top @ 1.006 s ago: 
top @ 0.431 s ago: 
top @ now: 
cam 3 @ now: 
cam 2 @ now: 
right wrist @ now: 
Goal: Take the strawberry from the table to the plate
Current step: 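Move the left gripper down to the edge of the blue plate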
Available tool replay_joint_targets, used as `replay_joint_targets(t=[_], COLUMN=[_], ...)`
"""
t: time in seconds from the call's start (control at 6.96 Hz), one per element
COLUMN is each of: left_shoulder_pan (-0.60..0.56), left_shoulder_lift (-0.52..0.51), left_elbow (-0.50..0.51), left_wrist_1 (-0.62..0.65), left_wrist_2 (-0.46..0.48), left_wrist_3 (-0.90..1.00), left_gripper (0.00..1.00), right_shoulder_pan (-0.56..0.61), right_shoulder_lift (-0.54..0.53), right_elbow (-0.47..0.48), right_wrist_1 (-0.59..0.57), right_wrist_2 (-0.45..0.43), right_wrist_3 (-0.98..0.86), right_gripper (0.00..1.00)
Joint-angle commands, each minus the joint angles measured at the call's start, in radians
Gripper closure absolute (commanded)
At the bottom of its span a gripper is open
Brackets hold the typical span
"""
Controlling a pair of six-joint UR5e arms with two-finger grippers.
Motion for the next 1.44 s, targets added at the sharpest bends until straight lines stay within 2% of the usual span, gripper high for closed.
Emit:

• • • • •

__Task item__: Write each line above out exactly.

__Output of the task__:
top @ 1.006 s ago: 
top @ 0.431 s ago: 
top @ now: 
cam 3 @ now: 
cam 2 @ now: 
right wrist @ now: 
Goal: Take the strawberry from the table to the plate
Current step: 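Move the left gripper down to the edge of the blue plate
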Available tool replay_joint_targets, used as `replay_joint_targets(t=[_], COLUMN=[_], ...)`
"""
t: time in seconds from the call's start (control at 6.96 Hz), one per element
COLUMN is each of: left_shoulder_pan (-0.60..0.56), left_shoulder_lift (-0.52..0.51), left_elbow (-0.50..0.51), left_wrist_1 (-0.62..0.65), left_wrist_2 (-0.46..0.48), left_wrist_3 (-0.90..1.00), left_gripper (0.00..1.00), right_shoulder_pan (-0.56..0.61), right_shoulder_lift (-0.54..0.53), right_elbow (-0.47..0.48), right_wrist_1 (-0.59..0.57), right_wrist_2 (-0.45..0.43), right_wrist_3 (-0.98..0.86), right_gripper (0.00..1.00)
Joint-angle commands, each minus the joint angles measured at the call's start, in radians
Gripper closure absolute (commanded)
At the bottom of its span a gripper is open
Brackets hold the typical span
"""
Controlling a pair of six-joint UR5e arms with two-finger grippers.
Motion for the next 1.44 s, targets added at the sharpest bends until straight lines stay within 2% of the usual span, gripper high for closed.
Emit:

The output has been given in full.